### Exercise details
When you repeat the records, keep every word exact and drop each picture.

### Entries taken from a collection
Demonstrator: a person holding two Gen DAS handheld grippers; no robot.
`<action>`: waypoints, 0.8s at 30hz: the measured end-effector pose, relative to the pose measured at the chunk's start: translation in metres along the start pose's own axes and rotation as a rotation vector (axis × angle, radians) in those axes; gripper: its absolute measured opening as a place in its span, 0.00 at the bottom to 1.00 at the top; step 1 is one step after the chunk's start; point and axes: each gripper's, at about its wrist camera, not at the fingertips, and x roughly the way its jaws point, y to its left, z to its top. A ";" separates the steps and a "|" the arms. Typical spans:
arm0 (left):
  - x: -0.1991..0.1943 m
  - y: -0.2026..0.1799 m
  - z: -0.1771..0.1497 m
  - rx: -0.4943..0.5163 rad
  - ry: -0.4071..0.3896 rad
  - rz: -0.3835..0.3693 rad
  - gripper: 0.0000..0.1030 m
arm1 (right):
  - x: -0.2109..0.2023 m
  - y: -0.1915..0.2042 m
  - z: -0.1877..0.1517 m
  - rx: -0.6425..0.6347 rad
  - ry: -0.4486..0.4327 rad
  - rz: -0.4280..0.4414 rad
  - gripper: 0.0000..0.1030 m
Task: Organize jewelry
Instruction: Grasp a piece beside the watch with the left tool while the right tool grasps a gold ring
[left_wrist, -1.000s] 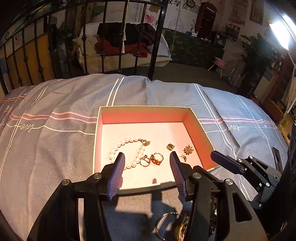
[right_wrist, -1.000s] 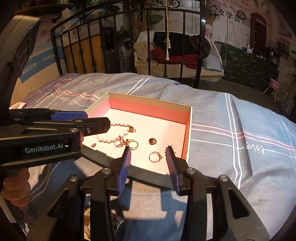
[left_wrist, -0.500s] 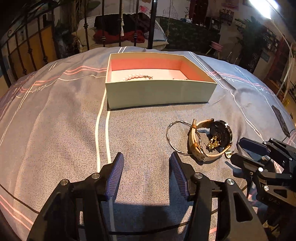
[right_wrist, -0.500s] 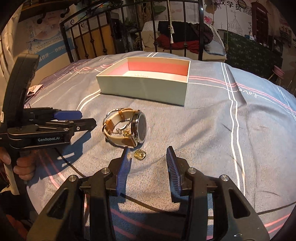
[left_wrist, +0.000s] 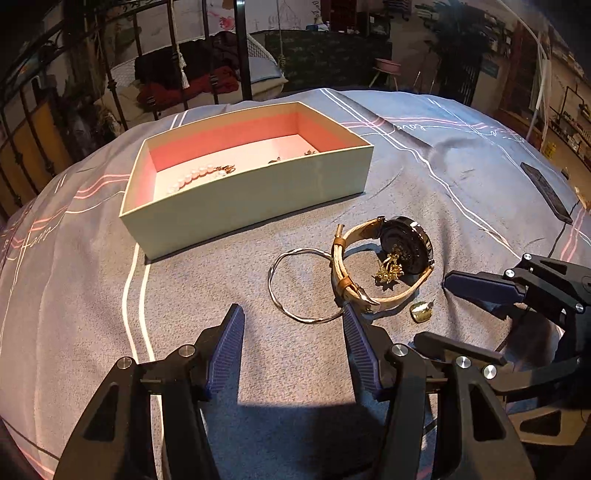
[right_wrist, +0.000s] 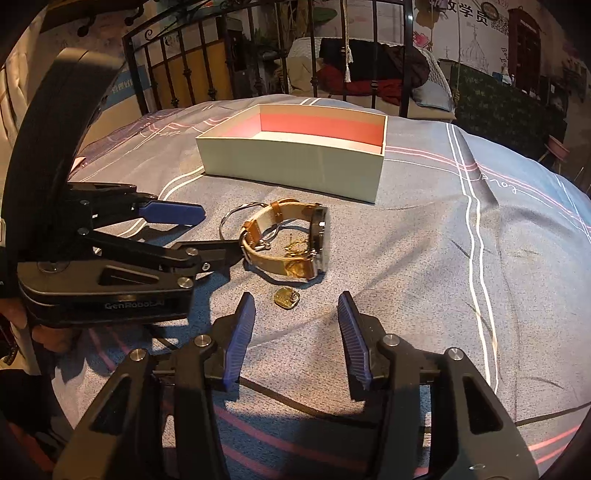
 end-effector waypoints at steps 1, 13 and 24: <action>0.002 -0.003 0.002 0.008 0.004 -0.002 0.54 | 0.000 -0.001 0.001 0.003 0.000 0.003 0.47; 0.016 0.009 0.022 -0.058 0.019 -0.043 0.55 | 0.001 -0.005 0.001 0.020 0.000 0.024 0.48; 0.028 0.023 0.031 -0.151 0.045 -0.044 0.44 | 0.003 -0.006 0.000 0.018 0.000 0.028 0.49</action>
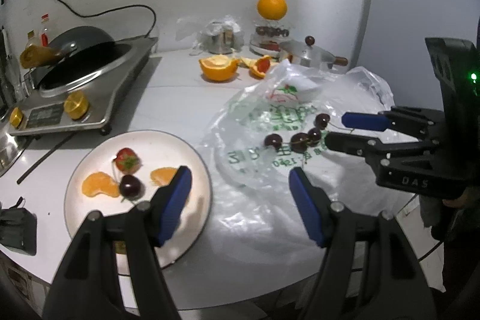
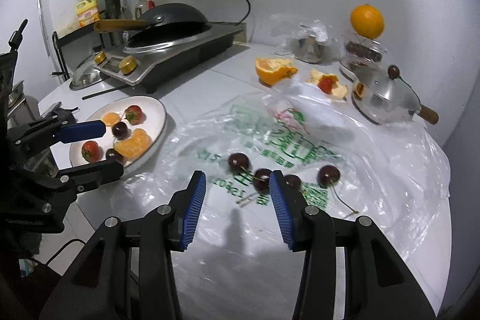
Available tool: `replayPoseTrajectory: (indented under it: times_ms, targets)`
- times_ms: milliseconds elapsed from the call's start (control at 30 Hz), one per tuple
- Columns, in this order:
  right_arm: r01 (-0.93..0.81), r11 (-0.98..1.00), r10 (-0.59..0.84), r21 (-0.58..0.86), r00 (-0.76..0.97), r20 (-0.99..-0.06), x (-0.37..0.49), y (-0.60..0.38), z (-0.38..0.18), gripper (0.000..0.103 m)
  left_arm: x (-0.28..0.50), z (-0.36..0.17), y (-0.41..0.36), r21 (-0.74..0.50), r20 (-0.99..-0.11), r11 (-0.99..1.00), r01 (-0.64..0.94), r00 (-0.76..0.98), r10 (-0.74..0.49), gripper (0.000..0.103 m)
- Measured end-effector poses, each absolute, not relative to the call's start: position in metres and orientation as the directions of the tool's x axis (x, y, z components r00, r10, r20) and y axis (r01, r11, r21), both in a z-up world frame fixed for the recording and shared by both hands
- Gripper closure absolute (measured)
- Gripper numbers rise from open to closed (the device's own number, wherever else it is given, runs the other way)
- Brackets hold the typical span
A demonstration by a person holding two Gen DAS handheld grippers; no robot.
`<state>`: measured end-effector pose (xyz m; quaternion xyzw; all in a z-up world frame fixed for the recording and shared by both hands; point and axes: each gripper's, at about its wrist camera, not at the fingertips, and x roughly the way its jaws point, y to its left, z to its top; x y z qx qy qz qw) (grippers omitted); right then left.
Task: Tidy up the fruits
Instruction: 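Move both open grippers back to the cherries on the plastic bag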
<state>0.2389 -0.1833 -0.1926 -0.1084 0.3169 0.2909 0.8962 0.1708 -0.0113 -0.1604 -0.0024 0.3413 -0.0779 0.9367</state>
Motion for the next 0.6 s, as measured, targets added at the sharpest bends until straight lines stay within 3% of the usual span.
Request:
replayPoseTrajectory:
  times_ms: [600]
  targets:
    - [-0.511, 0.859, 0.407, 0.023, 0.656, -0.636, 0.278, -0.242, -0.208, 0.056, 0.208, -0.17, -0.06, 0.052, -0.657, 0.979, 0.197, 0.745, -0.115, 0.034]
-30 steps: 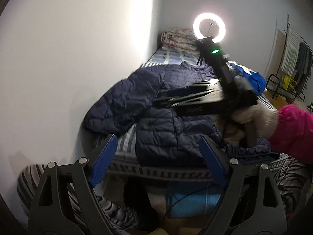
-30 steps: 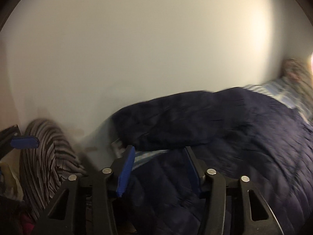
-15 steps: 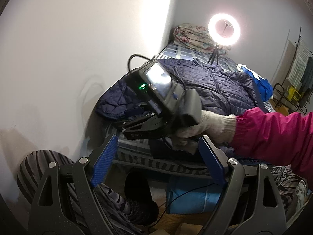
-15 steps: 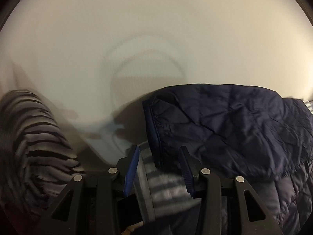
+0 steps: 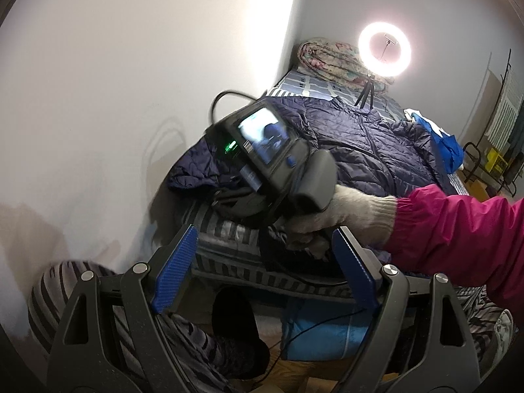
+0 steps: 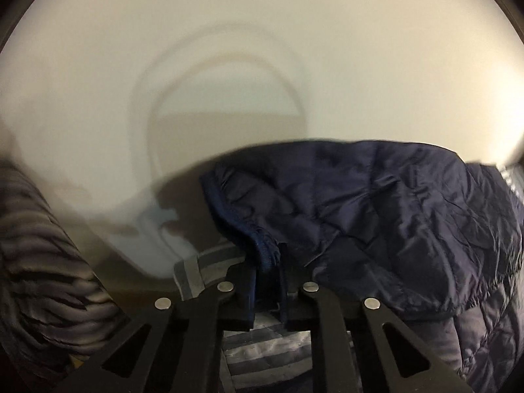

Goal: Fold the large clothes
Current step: 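Reach the right tool to a jacket sleeve cuff and close on it, then carry the held sleeve across the jacket body with the right tool and release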

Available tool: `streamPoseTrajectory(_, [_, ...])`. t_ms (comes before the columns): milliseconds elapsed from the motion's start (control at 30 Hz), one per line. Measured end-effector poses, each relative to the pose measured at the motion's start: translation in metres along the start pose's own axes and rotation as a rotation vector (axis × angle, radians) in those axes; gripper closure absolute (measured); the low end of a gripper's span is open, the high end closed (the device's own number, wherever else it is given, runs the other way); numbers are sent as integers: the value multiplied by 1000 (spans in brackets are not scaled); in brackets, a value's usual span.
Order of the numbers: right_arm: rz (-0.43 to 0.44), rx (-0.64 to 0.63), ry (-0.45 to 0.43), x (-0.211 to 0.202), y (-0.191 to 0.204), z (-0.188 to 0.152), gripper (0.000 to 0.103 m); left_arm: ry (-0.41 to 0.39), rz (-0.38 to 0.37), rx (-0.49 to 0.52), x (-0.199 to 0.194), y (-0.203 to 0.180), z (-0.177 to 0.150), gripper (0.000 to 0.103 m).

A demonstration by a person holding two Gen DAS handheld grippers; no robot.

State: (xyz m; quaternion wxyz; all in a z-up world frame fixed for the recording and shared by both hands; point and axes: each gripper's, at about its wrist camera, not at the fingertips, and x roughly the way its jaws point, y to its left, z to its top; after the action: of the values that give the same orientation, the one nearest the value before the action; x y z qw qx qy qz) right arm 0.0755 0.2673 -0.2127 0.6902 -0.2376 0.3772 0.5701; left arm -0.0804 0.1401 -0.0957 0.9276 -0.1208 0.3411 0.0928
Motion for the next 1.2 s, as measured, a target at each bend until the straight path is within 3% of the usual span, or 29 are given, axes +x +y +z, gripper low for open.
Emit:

### The answer
Demonstrator: a person holding two Gen DAS handheld grippers; no robot.
`<action>`: waypoints, 0.8s at 30hz: the measured end-effector pose, relative to the pose measured at the chunk's start: translation in metres along the start pose's own axes and rotation as a rotation vector (axis × angle, radians) in those axes; gripper: its absolute measured opening as a place in its span, 0.00 at the bottom to 1.00 at the top; step 1 is one step after the chunk's start; point and axes: each gripper's, at about its wrist camera, not at the fingertips, and x roughly the way its jaws point, y to its left, z to its top. A ";" separates the steps and a "|" the arms. Typical spans:
arm0 (left):
  - x: -0.1991..0.1943 m
  - y: -0.2026..0.1799 m
  - z: -0.1771..0.1497 m
  - rx: -0.4943..0.5163 rad
  - ry: -0.4071..0.3896 rad
  - rz: -0.3835..0.3693 rad
  - gripper: 0.0000..0.1030 m
arm1 (right):
  - x: -0.2109..0.2023 m
  - y: -0.1915..0.2042 m
  - z: -0.1877..0.1517 m
  - rx: -0.6425..0.6347 rad
  - ry: -0.4486..0.4327 rad
  - rz: -0.4280..0.4414 rad
  - gripper: 0.0000..0.1030 m
Task: Organize jewelry
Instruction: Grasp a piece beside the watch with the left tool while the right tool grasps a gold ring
[left_wrist, -1.000s] 
[right_wrist, -1.000s] 
[left_wrist, -0.500s] 
[right_wrist, -0.500s] 
[left_wrist, +0.000s] 
[right_wrist, +0.000s] 
 end-effector waypoints at steps 1, 13 and 24: <action>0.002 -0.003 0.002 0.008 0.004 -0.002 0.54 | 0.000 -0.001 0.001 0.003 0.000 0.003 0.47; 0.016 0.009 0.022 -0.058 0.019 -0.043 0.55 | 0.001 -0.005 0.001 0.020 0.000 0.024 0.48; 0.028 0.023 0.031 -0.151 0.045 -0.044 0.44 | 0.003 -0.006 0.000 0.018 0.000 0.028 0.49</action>
Available tool: `replayPoseTrajectory: (indented under it: times_ms, targets)`
- times_ms: milliseconds elapsed from the call's start (control at 30 Hz), one per tuple
- Columns, in this order:
  right_arm: r01 (-0.93..0.81), r11 (-0.98..1.00), r10 (-0.59..0.84), r21 (-0.58..0.86), r00 (-0.76..0.97), r20 (-0.99..-0.06), x (-0.37..0.49), y (-0.60..0.38), z (-0.38..0.18), gripper (0.000..0.103 m)
  left_arm: x (-0.28..0.50), z (-0.36..0.17), y (-0.41..0.36), r21 (-0.74..0.50), r20 (-0.99..-0.11), r11 (-0.99..1.00), r01 (-0.64..0.94), r00 (-0.76..0.98), r10 (-0.74..0.49), gripper (0.000..0.103 m)
- Measured end-effector poses, each absolute, not relative to the call's start: position in metres and orientation as the directions of the tool's x axis (x, y, z components r00, r10, r20) and y axis (r01, r11, r21), both in a z-up world frame fixed for the recording and shared by both hands
- Gripper closure absolute (measured)
- Gripper numbers rise from open to closed (the device's own number, wherever else it is given, runs the other way)
- Brackets hold the typical span
A demonstration by a person holding two Gen DAS handheld grippers; no robot.
`<state>`: measured end-effector pose (xyz m; quaternion xyzw; all in a z-up world frame fixed for the recording and shared by both hands; point and axes: each gripper's, at about its wrist camera, not at the fingertips, and x roughly the way its jaws point, y to its left, z to its top; x y z qx qy qz qw) (grippers omitted); right then left.
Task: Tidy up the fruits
Instruction: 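Move both open grippers back to the cherries on the plastic bag
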<state>0.2389 -0.1833 -0.1926 -0.1084 0.3169 0.2909 0.8962 0.1708 -0.0113 -0.1604 -0.0024 0.3413 -0.0779 0.9367</state>
Motion for the next 0.6 s, as measured, targets added at the sharpest bends until straight lines stay within 3% of the usual span.
Request:
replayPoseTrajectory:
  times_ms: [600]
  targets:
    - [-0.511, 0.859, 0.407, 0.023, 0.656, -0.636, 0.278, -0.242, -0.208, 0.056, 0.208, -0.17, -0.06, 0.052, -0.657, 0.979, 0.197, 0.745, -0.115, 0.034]
-30 steps: 
-30 steps: 
-15 steps: 
-15 steps: 
+0 steps: 
+0 steps: 

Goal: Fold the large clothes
Current step: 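Reach the right tool to a jacket sleeve cuff and close on it, then carry the held sleeve across the jacket body with the right tool and release
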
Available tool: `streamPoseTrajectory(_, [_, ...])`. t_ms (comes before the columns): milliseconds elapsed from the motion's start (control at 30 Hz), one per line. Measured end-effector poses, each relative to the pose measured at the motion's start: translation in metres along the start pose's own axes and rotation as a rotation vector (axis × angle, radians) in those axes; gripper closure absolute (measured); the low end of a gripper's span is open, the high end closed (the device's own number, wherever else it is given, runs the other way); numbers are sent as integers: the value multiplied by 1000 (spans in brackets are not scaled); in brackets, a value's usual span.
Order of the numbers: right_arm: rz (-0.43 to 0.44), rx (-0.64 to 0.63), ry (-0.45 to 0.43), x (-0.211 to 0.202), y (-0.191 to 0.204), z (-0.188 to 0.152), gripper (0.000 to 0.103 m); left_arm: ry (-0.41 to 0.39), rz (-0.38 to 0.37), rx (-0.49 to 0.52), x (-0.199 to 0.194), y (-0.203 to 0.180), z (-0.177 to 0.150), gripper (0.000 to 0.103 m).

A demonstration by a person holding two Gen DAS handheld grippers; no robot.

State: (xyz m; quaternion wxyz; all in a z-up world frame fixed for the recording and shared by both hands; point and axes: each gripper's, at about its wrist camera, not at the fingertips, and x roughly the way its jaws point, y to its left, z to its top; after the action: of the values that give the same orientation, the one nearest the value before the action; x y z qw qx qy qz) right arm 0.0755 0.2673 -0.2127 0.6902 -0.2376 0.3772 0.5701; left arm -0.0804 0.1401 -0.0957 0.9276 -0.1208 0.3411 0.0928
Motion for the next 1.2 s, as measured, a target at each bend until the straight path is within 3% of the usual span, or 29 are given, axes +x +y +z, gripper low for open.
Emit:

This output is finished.